Und er versteht mich! . . . Ich dachte schon, er habe sich entfernt, mich allein gelassen; da legte er mir die Hand auf den Nacken. »Nehmen Sie sich zusammen,« ruft er, »ein paar Thränen thun gut, aber zu viele taugen nichts.« –

»O, wenn ich nur sterben könnte, das Leben ekelt mich!«

»Sie werden sich daran gewöhnen,« versicherte er, »die meisten jungen Leute, die etwas wert sind und Zartgefühl genug besitzen, um vor der schönsten der Welten zu erschrecken, haben Momente solcher Lebensunlust, und uns allen fällt das Sterben in der Jugend leichter als im Alter.«

»Sie haben nie gelitten wie ich,« grollte ich.

Er lachte nur leise und sagte dann: »Daß doch alle jungen Leute den Montblanc des Schmerzes allein erstiegen haben wollen!«

Er strich mit einem Zündhölzchen wie ein Bettler über den struppigen Aermel seines Paletots und zündete sich eine frische Cigarette an.
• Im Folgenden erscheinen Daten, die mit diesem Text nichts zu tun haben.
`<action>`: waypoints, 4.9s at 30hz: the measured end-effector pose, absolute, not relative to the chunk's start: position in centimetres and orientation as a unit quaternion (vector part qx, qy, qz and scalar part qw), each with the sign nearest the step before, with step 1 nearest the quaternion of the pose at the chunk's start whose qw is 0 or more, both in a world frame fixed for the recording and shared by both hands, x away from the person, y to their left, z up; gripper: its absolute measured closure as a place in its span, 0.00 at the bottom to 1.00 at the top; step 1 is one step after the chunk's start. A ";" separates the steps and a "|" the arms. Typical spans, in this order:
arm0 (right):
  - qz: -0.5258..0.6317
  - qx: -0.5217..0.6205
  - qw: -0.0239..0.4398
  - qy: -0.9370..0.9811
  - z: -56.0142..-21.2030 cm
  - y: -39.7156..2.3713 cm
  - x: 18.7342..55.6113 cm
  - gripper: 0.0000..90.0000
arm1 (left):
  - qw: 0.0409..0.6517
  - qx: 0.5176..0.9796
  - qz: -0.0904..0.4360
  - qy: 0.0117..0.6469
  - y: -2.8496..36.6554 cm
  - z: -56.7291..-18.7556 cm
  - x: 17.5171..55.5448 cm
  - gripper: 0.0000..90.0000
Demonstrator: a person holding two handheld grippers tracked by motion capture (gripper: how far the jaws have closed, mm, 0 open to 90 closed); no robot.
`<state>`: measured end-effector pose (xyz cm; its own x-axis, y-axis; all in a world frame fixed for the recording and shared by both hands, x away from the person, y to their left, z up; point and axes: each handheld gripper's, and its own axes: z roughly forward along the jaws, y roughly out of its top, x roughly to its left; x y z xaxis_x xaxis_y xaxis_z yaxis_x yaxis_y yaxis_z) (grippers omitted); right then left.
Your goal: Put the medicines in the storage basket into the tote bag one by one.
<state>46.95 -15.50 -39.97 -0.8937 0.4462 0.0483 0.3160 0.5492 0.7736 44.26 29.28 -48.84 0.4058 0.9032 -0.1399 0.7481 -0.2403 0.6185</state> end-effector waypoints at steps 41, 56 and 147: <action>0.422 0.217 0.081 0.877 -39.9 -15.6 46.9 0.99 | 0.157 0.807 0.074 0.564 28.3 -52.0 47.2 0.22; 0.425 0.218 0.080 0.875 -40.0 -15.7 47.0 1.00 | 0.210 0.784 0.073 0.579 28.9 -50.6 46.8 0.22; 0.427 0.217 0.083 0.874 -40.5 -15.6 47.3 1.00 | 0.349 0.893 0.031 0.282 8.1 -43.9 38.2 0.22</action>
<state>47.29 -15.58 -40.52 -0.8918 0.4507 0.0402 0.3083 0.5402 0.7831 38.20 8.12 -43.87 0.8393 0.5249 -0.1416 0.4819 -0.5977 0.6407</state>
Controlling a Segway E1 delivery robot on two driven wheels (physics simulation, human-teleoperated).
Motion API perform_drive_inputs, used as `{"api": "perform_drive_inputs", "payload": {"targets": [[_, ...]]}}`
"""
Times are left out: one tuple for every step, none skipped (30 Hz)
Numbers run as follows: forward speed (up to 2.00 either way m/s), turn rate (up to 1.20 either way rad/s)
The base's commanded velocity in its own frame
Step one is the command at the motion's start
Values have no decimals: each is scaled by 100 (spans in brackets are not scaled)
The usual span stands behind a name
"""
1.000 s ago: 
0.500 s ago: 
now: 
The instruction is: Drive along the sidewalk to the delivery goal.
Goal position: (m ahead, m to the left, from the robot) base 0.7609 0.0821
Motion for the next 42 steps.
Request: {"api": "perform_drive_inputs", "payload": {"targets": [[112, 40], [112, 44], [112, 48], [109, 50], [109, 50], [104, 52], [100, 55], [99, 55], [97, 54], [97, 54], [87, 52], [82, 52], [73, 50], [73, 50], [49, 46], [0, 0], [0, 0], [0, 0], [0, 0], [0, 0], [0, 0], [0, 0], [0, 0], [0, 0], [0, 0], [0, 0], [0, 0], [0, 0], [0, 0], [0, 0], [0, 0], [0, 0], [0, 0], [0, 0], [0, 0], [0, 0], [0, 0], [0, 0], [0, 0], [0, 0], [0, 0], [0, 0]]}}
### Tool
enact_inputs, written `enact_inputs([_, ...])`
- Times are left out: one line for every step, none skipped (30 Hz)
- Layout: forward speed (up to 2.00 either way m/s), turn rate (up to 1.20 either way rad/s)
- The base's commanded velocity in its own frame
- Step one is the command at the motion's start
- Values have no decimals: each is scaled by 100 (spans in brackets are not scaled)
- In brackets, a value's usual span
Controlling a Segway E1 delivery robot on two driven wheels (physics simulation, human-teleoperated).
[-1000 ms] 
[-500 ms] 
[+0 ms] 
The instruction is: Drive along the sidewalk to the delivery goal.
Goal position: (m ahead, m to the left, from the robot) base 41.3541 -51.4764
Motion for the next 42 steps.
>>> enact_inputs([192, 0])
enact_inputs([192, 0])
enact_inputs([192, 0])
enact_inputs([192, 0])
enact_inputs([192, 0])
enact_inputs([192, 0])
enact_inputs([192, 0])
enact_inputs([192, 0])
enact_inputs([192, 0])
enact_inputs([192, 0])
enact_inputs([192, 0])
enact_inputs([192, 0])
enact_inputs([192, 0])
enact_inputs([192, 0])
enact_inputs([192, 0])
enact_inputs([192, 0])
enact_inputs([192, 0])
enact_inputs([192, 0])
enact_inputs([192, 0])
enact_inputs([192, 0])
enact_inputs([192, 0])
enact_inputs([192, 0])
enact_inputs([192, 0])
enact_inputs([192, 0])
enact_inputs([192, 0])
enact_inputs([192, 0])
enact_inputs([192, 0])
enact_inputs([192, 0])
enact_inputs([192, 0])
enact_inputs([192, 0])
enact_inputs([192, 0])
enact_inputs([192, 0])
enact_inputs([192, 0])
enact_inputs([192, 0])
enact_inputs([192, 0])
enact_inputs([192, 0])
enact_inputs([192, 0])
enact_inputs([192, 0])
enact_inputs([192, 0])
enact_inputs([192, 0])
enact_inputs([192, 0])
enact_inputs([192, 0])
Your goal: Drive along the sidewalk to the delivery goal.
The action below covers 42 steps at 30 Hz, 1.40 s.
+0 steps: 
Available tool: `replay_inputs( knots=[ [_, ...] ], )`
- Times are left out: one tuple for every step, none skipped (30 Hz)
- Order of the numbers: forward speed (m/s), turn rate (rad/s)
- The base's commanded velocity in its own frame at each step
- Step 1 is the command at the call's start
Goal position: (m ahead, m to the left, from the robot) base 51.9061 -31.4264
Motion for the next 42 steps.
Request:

Dabei blickte er weit vor sich hin. Dann sagte er: »Schütteln Sie den Staub von den Füßen, gehen Sie in die Welt, arbeiten Sie hart, unterhalten Sie sich, wenn Sie können, lieben Sie, wenn Sie nicht anders können. Diesem Recept folgend, werden Sie bei ihrem Temperament das Leben zwar nie sehr schön, aber erträglich finden.«

»Gibt es nichts andres?« entgegnete ich.

»Es gibt Opium! Das Glück ist die Fähigkeit, sich zu täuschen, und wenn es Ihnen einerlei ist, wie Sie sich diese Fähigkeit aneignen, so . . .«

»Ach, um mich handelt sich's ja gar nicht mehr, aber sie . . . muß ich sie verlassen . . . in diesem Leben lassen, könnt' ich sie nicht losreißen davon und langsam an etwas Besseres gewöhnen? – Sie schütteln den Kopf, Sie meinen, daß sie nie einwilligen werde, eine einsame, langweilige Existenz mit mir zu führen? – Aber ich versichere Sie, manchmal – ja manchmal hat sie mich lieb!« rief ich, dann wendete ich den Kopf ab aus Angst vor seinem skeptischen Lächeln.

Ich hatte mich umsonst gefürchtet.

Suworin erhob sich und reichte mir die Hand. »Thun Sie, was Ihnen Ihr Herz eingibt,« sprach er, »es wird immer besser sein als alles, was ich Ihnen raten könnte.«

Dann entfernte er sich.

Denselben Vormittag sah ich ihn wieder im Park, er dankte kaum, als ich ihn grüßte, und maß mich mit einer mehr als gleichgültigen – einer kalten, gelangweilten Miene. Seine ganze Haltung trug den Stempel krassesten Cynismus, auf seinen Lippen war ein häßliches Lächeln – in seinen Augen kein Licht!